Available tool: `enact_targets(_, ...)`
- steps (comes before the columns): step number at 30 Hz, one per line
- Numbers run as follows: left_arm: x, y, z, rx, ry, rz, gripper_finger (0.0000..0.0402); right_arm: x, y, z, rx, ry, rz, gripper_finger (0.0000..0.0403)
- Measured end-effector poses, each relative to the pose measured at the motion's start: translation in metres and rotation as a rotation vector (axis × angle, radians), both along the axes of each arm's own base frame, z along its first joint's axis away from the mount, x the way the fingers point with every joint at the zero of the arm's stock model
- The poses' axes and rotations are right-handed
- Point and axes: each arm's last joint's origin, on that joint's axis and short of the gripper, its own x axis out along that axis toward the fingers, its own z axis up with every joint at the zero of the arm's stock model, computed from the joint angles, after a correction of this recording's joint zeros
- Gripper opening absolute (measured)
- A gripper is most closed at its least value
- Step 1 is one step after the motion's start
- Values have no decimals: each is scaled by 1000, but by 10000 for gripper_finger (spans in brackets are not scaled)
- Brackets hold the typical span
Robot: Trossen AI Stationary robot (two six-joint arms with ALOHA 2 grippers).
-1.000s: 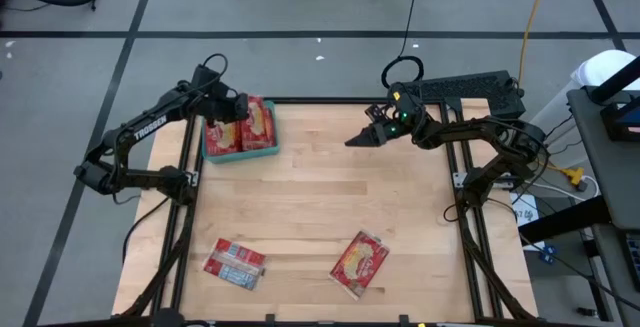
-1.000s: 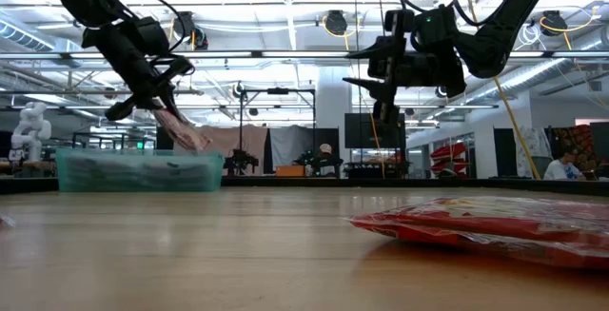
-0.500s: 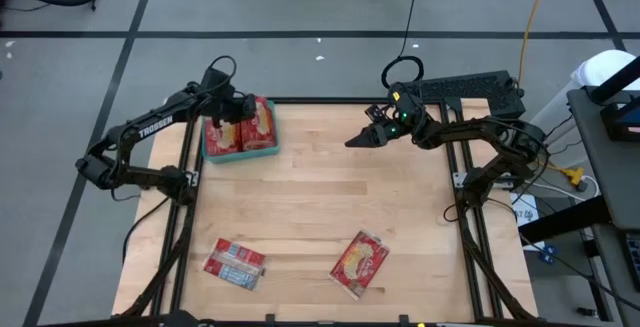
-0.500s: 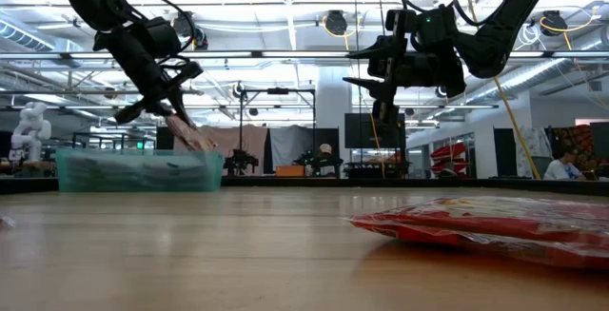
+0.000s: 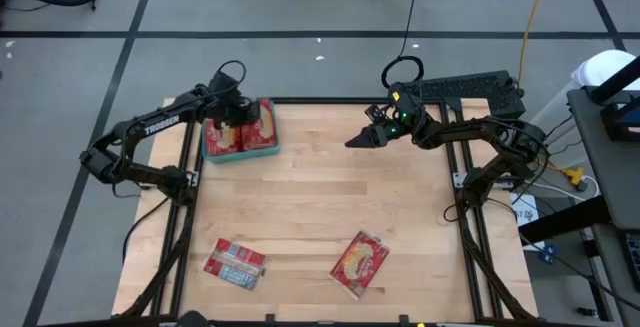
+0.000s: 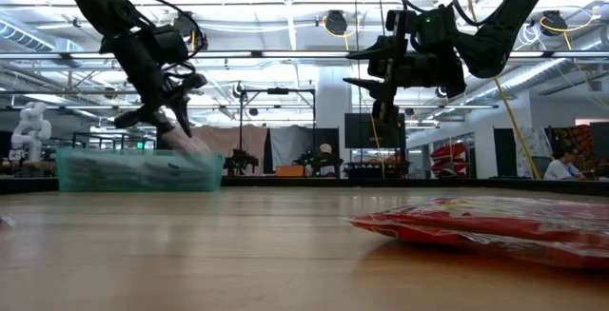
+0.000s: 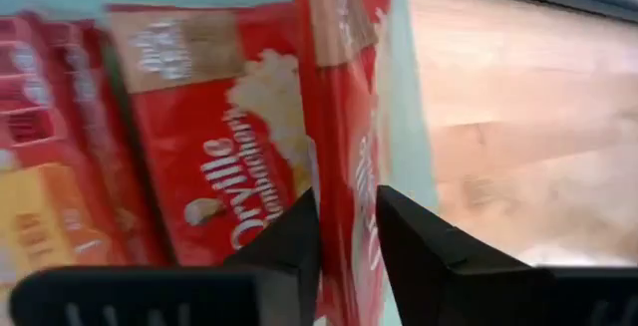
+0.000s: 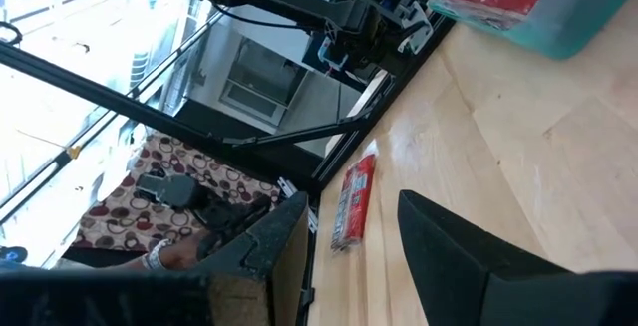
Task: Sort popcorn bags into baskets
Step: Put the red popcorn bag into the blue bin
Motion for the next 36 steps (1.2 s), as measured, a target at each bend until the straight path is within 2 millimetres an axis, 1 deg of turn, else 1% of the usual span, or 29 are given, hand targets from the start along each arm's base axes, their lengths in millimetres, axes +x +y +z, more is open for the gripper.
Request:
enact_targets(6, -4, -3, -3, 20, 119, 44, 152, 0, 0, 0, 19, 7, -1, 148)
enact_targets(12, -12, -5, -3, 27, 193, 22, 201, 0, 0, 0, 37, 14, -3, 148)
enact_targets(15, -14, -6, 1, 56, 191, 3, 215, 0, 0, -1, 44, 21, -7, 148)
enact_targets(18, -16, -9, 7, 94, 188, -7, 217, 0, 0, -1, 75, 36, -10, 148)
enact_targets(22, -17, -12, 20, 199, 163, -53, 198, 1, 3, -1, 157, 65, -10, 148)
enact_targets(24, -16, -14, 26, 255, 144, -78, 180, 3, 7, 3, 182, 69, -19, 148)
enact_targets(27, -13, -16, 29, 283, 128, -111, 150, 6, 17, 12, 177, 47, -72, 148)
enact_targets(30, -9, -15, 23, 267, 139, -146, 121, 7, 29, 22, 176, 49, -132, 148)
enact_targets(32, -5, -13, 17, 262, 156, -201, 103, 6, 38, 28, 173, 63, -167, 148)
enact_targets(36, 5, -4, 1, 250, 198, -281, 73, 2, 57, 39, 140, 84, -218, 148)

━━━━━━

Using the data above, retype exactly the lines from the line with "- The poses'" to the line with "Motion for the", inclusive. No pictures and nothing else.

- The poses' axes and rotations are right-handed
- Point and axes: each arm's last joint's origin, on that joint's axis and short of the gripper, its own x axis out along that axis toward the fingers, its own z axis up with every joint at the zero of the arm's stock model, computed from the joint angles, after a correction of this recording's joint zeros
- Gripper opening absolute (measured)
- A gripper is most closed at its least value
- Step 1 is one step after the motion's start
- Values have no decimals: each is scaled by 1000, but by 10000 for gripper_finger (spans in brackets are not scaled)
- Brackets hold the typical span
Robot: Trossen AI Stationary robot (two six-joint arms with ALOHA 2 grippers).
-1.000s: 
-1.000s: 
-0.500s: 
-0.500s: 
+0.000s: 
+0.000s: 
+0.000s: 
+0.000s: 
Task: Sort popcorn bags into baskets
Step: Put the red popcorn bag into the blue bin
Motion for the next 36 steps (1.2 s), as measured, a target at each bend until the straight path is within 2 millimetres an axis, 1 deg of turn, else 1% of the usual span, or 29 are given, hand targets from the start along each arm's base axes, their lengths in millimetres, axes +x +y +z, more is open for the gripper.

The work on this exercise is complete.